◆ Exercise brief:
Through the end of the data below, output every line exactly, beginning with the line that contains "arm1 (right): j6".

◆ Data below:
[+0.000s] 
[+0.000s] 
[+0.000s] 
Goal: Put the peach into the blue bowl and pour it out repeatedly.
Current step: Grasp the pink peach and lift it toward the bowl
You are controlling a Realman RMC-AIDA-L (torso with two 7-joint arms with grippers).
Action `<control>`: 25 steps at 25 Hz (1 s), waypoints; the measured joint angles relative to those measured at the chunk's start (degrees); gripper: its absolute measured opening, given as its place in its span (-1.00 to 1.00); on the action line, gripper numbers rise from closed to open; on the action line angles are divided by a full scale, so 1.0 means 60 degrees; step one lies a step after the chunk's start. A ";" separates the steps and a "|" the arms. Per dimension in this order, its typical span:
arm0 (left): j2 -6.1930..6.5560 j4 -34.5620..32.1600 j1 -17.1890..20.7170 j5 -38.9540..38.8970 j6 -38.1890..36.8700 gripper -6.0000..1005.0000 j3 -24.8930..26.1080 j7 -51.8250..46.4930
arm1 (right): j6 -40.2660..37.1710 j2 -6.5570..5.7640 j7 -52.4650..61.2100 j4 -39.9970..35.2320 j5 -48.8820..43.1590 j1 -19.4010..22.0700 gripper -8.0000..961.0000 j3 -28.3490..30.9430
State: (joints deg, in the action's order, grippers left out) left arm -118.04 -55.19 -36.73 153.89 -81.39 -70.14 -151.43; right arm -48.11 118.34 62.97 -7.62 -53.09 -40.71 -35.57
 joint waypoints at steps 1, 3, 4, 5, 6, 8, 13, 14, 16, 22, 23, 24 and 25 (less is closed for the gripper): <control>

◆ Task solution:
arm1 (right): j6 -40.2660..37.1710 j2 -6.5570..5.7640 j7 -52.4650..61.2100 j4 -39.9970..35.2320 j5 -48.8820..43.1590 j1 -19.4010..22.0700 gripper -8.0000..961.0000 j3 -28.3490..30.9430
State: (joints deg, in the action's order, grippers left out) left arm -118.04 -55.19 -36.73 153.89 -81.39 -70.14 -151.43; right arm -48.11 118.34 62.97 -7.62 -53.09 -40.71 -35.57
 joint waypoints at steps 1, 3, 4, 5, 6, 8, 13, 14, 16, 22, 23, 24 and 25 (less is closed for the gripper): <control>

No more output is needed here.